As I was grading papers this afternoon, I found an artfully decorated love note on the back of an assignment.
I really really like you. You have pretty eyes. You have some hair and a nice family. I have a friend and her name is Ava.
My heart melted. What a beautiful expression of love. Years ago, in a whole other life, I worked as a paralegal in a law office. As I was clearing out some old files, I found a collection of also artfully decorated love letters. From prison.
I love you. I am still in prison. Thanks to you, you f@&#ing bitch. I need $20 for cigarettes. Come see me. And bring me $20. For cigarettes.
My heart melted. What a beautiful expression of love. Of cigarettes.

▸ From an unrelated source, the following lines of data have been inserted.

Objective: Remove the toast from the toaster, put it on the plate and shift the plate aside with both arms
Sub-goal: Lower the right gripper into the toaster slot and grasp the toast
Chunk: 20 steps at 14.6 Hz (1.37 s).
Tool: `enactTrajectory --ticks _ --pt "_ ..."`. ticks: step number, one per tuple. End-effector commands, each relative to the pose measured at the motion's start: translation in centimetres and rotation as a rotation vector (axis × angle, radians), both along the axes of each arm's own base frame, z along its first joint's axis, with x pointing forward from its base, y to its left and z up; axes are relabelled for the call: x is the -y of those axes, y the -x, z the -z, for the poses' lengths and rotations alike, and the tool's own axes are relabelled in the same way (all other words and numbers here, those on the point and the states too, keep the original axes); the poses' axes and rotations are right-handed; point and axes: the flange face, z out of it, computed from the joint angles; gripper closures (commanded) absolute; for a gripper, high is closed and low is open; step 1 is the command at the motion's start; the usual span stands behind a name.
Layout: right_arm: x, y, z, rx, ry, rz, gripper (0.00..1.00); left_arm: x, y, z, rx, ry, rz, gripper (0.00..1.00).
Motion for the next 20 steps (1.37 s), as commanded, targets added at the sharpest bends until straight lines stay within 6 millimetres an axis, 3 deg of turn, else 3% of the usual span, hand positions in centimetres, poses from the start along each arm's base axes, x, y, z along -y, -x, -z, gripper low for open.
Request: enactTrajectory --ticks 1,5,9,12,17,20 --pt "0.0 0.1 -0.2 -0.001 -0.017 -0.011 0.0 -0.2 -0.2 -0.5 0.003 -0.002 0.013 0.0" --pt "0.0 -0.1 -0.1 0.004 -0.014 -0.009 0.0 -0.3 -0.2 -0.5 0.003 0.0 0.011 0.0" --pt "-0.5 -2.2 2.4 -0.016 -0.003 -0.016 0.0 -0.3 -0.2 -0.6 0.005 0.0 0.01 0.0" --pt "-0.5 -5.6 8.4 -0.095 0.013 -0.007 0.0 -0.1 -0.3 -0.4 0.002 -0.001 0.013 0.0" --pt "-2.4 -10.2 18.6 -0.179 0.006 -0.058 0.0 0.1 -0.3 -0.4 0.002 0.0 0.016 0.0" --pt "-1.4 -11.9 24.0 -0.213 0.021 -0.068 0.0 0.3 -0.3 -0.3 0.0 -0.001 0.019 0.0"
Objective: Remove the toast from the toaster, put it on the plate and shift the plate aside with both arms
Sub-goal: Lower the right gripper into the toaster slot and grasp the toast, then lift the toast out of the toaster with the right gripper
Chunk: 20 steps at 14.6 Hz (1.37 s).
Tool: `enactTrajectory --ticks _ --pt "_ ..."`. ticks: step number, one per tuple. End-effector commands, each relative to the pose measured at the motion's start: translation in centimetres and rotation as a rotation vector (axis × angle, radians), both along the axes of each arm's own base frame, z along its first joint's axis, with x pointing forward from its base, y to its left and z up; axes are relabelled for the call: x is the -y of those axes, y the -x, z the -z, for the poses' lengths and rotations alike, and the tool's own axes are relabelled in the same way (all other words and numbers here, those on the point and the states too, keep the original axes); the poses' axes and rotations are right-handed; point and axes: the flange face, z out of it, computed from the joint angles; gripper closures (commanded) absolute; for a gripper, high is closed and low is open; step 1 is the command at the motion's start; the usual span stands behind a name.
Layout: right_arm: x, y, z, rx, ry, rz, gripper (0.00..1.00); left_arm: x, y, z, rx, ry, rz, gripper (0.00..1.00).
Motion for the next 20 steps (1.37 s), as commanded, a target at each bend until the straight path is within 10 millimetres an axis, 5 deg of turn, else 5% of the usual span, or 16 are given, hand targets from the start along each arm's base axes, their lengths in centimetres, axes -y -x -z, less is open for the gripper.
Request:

All this thinking about love notes made me yearn for one from my husband. Gregg is a man of very few words, especially written ones. I would be happy with, “Have a nice day. Love, Gregg.” As a matter of fact, I would be overflowing with love and excitement – giddy with desire, even – to read such a passionate nice day wishing.
According to author Gary D. Chapman in his book ,The Five Love Languages, my love language is “Words of Affirmation”. I feel loved the most when it is expressed from another in spoken or written words. Clearly, I am married to the wrong guy for that job. I once asked Gregg to read Chapman’s book, but if there is one thing he hates more than writing and speaking words of affirmation, it’s reading about them.
I will take my affirmation any way I can get it from The Quiet One. It is there, but his love language is like a rare Biblical scroll…sacred but difficult to translate. He sections half a grapefruit for me each and every morning. This means, “I want you to be healthy and live a long life with me.” He helps with the dinner dishes every night. This means, “I appreciate that you work all day and I will share the responsibilities to lighten the load.” He holds my hand while walking through a crowded parking lot. This means, “I want the world to know you are mine.” Or possibly, “You are about to be hit by a Dodge.” Either way.
I do have one note from him, one that I will cherish always. Before he said his vows to me on our wedding night, he wrote some notes on a slip of paper to help him remember them. I have that slip of paper. And when I need to be reminded how he feels about me, I take it out and read it. It is one of my most prized possessions.
Words that are well chosen and sincere, even if they are rare, are a precious gift. I think I will give Ava’s love note to her mother, to save for Ava when she is 17 and feels like the least beautiful girl in the world. It may just be the heartfelt words of a 6 year old boy that remind her otherwise.